**Assigned task:**
Nothing but the text of the listing, repeated exactly, belongs in the answer; leave the images out.

════

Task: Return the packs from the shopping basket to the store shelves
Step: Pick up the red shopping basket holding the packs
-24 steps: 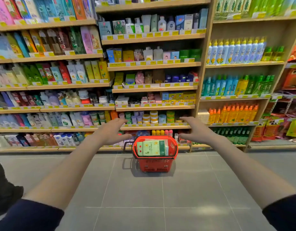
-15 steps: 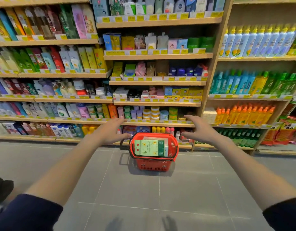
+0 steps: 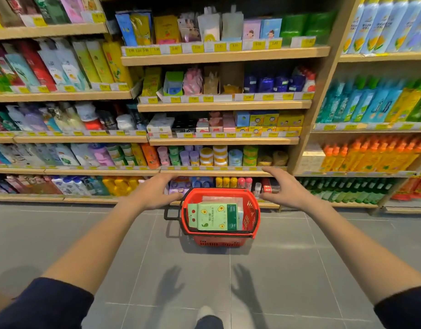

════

**Exercise response:**
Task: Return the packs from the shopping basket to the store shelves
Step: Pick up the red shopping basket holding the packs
-24 steps: 
-15 steps: 
+0 steps: 

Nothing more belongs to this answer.